According to Ramirez, he noticed that the taxi was “not moving too fast,” but “the truck was making
the back tires squeal.” Then, Ramirez recounted, “the truck took off.” Ramirez checked his radar
and clocked the vehicle speeding at the rate of 60 miles per hour. The posted speed limit at that
location, Ramirez testified, was 30 miles per hour. Ramirez proceeded to pursue the truck.

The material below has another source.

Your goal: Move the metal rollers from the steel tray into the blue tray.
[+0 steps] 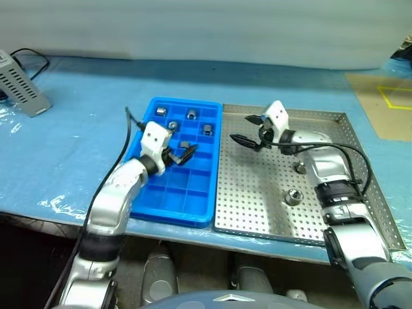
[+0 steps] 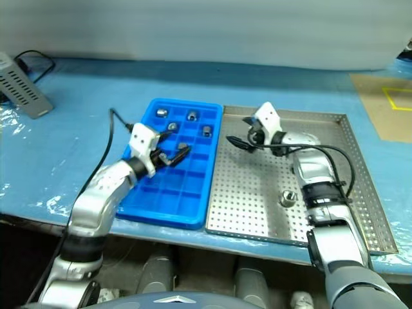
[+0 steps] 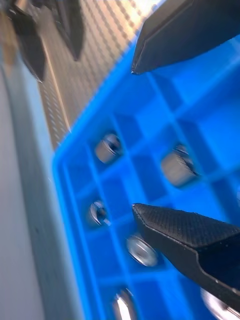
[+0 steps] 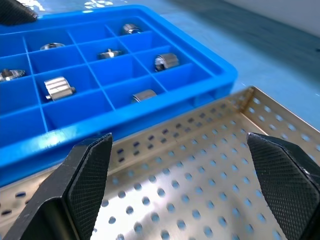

Ramirez testified that he caught up to the vehicle at 11th Street, where it “made a
quick turn to the left . . . still accelerating.” Ramirez recalled that the truck “came close to hitting
the back of a vehicle” that was in front of it. The truck then made another left turn onto Lavaca
Street and “started driving real slow, between 12 and 10 miles per hour.” Ramirez noticed the right
tires of the truck move into the other lane and cross the white lines. The driver of the truck then
activated his turn signal and came to a stop on the side of the street.
Ramirez came to a stop behind the truck, approached the driver, and asked to see his
license and registration. According to Ramirez, the driver, now identified as Rocha, “was having
some problems with his movements.” Additionally, Rocha “had bloodshot eyes and a strong odor
of alcohol.” Ramirez asked Rocha if he had been consuming alcohol. Ramirez testified that Rocha
admitted to him that “he had a couple of mixed drinks.” Ramirez also recalled that Rocha sounded
“thick-tongued,” meaning that Ramirez had difficulty understanding what Rocha was saying.
Ramirez then walked back to his patrol car, moved it to an empty parking lot next
to where they had pulled over, and set up his in-car camera for the purpose of recording Rocha’s
performance on field sobriety tests.1 When Ramirez returned to Rocha’s truck, he asked him to
1
The video recording was played for the jury during Ramirez’s testimony.
2
exit his truck and accompany him to the front of his patrol car. According to Ramirez, Rocha
“staggered” as he first exited his truck and walked toward the patrol car. Once Rocha was at the
patrol car, Ramirez again questioned Rocha about his alcohol consumption. Ramirez testified, “At
the beginning, he said he had some—a drink at a bar; he doesn’t remember what he was drinking.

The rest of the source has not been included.